Si esto es verdad, toda la metafísica de
Occidente, incluyendo la interpretación que permitió comprender de
manera filosófica las experiencias de la mística cristiana, nació de un
“pasón”.
No veamos en esto una puerilidad. La droga es, como he
dicho, un poder, como el átomo, como el alcohol. Por ello, sociedades
más ricas espiritualmente que la nuestra la exploraron, la dominaron y
le dieron un lugar sagrado al cual sólo podía accederse de manera
iniciática y acompañado de un guía. La droga, decía Baudelaire, es una
manifestación de nuestro amor por el infinito. Es también, y por lo
mismo, decía Octavio Paz, repugnante para mentalidades prácticas y
puritanas, que la califican de nociva y antisocial porque desvía al
hombre de sus actividades productivas.
“La condenación de las drogas por
causa de utilidad social podría extenderse (y de hecho se extiende) a
la mística, al amor y al arte (…) De ahí que, en la imposibilidad de
extirparlas del todo, se trate siempre de limitarlas”, y a veces, como
en las sociedades totalitarias, de perseguirlas.
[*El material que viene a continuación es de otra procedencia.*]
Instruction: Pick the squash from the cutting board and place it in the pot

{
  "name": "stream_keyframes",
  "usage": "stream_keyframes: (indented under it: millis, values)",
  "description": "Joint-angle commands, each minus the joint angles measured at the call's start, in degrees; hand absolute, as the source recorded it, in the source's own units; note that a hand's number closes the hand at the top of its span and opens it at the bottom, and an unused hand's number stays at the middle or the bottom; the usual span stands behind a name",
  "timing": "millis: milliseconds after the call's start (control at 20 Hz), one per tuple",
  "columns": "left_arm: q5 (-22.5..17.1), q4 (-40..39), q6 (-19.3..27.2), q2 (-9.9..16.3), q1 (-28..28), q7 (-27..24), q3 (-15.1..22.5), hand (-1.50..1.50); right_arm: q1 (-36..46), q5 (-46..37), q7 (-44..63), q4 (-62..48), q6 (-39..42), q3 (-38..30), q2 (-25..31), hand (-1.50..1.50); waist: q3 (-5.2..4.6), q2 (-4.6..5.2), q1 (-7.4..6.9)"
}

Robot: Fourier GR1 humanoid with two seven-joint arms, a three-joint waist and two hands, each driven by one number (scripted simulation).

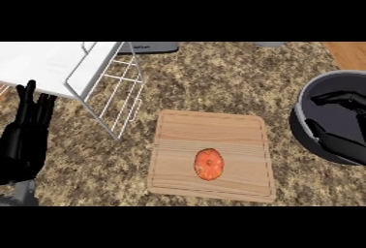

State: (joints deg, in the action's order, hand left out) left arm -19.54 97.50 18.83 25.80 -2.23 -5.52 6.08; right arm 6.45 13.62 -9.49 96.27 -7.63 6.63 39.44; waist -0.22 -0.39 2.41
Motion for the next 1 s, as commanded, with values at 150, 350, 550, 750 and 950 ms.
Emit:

Para ciertas
mentalidades moralinas, la droga como dadora de visiones no es menos
repugnante. Sin embargo, ésta nunca ha querido ser un sustituto de Dios,
sino una exploración química de lo sobrenatural, una aproximación, como
otras tantas técnicas, al insondable lago de la trascendencia.
En
nuestras sociedades, cada vez más complejas tecnológicamente y cada vez
más empobrecidas moral y espiritualmente, ese poder, tocado por el
dinero y el mercado, se ha convertido, por desgracia, en una
monstruosidad: un negocio de imbéciles y un escape laberíntico y sin
dirección frente a un mundo cada vez más cerrado y enfermo de sí mismo.
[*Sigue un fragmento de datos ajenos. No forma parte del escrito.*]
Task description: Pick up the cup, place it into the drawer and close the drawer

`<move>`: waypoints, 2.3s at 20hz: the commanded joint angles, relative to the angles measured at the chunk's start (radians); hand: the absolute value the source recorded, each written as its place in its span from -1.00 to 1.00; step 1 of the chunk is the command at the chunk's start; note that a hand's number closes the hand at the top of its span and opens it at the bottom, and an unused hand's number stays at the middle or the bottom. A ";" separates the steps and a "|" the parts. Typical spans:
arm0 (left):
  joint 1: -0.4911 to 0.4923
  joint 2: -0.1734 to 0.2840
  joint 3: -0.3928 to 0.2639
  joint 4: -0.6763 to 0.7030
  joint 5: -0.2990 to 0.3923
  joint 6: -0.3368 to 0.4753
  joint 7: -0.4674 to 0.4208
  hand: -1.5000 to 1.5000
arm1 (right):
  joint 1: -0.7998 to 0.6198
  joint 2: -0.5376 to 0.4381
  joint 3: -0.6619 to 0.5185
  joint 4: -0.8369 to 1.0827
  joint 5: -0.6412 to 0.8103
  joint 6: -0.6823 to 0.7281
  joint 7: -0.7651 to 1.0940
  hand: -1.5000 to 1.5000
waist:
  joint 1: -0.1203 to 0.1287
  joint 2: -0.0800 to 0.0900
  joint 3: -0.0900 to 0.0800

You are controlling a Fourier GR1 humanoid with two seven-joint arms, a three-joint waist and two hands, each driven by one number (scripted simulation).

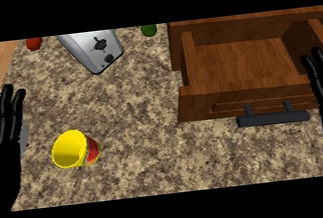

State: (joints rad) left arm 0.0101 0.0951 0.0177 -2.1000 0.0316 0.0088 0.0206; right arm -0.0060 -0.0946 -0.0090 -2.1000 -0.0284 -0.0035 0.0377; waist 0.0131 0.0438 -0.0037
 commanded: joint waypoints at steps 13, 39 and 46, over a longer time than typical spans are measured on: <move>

Lo sabía María Sabina –la sacerdotisa del hongo– cuando frente al boom
del jipismo dijo en una entrevista: “Desde que el hombre blanco tocó el
hongo, el dios dejó de estar en él”. Lo reitera también, como una amarga
puerilidad de nuestro tiempo, uno de los argumentos con el que se busca
regular la mariguana: “su uso recreativo”.
No sé si algún día la
droga podrá recuperar un sitio sagrado y profundo. Es improbable. El
dinero –“el excremento del diablo” (Papini); “la sangre del pobre”
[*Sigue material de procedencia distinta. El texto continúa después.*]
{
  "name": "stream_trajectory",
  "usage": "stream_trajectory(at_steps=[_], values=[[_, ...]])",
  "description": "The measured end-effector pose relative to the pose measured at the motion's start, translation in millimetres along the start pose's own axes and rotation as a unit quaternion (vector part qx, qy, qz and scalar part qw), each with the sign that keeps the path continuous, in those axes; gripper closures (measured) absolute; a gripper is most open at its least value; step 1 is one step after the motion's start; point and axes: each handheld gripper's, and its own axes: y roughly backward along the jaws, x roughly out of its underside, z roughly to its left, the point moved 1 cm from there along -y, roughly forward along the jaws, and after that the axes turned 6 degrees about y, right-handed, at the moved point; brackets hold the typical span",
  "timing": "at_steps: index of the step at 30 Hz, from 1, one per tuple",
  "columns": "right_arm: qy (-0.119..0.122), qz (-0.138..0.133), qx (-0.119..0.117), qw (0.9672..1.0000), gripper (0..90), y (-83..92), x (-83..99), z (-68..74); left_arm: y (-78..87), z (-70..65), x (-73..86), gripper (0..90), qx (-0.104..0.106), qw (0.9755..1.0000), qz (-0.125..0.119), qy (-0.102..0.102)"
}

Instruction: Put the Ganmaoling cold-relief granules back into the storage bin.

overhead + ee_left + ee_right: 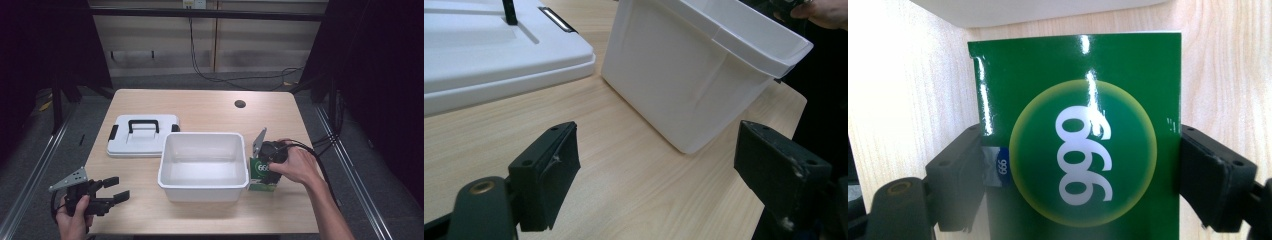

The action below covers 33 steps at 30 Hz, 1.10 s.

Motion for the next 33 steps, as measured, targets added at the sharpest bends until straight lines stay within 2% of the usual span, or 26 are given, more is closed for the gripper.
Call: stream_trajectory(at_steps=[2,5,6,14,15,24,25,27,33], values=[[-0.008,0.002,-0.004,1.0000,15.7,0.8,0.2,0.1,-0.1,0.2,0.0,18.2,0.000,1.0000,0.000,0.001],[-0.007,0.001,-0.007,1.0000,15.7,1.5,1.7,-0.7,-0.1,0.2,0.0,18.2,-0.001,1.0000,0.000,0.001],[-0.019,0.003,-0.007,0.9998,15.7,3.3,2.3,0.8,0.1,0.3,-0.1,18.2,-0.002,1.0000,-0.001,-0.001],[-0.019,-0.010,-0.005,0.9998,15.7,7.7,4.1,0.1,-0.3,0.5,-0.4,18.2,-0.001,1.0000,-0.002,0.002],[-0.026,-0.007,-0.004,0.9996,15.7,8.9,4.4,0.6,-0.2,0.5,-0.4,18.2,-0.001,1.0000,-0.002,0.001],[-0.033,-0.012,0.000,0.9994,15.7,18.3,10.5,3.0,-0.5,0.5,-0.3,18.2,0.000,1.0000,-0.001,0.001],[-0.028,-0.014,0.002,0.9995,15.7,19.3,11.7,2.3,-0.3,0.5,-0.3,18.2,0.000,1.0000,-0.002,0.001],[-0.035,-0.014,0.002,0.9993,15.7,21.7,12.5,3.0,-0.1,0.6,-0.4,18.2,0.000,1.0000,-0.002,0.001],[-0.032,-0.017,0.006,0.9993,15.8,28.2,13.1,1.6,0.3,0.7,-0.3,18.2,0.001,1.0000,-0.002,-0.001]])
(Bloy)– ha podrido todos los ámbitos de la vida humana. Sé, sin embargo,
en honor a la verdad y a la vida de miles de jóvenes que la están
perdiendo bajo una política de drogas prohibicionista, persecutoria y
violenta, que es posible volver a establecerle un lugar sano y acorde
con las libertades, colocándola bajo las regulaciones legales del
mercado y del Estado, y generando campañas educativas sobre su lugar en
la historia, sus efectos y sus consecuencias.
Regular la droga y
educar con respecto a ella no es sólo una manera de proteger a nuestros
jóvenes del horror de la violencia que su prohibición y persecución ha
generado, es también una manera, cada vez más necesaria, de contribuir a
la paz y a la dignidad que hemos perdido en medio de una de las guerras
más imbéciles de la historia.
Además opino que hay que respetar
los Acuerdos de San Andrés, liberar a todos los zapatistas presos,
derruir el Costco-CM del Casino de la Selva, esclarecer los crímenes de
las asesinadas de Juárez, sacar a la Minera San Xavier del Cerro de San
Pedro, liberar a los presos de Atenco, hacerle juicio político a Ulises
Ruiz, cambiar la estrategia de seguridad y resarcir a las víctimas de la
guerra de Calderón.
Análisis publicado en el número 1933 de la revista Proceso.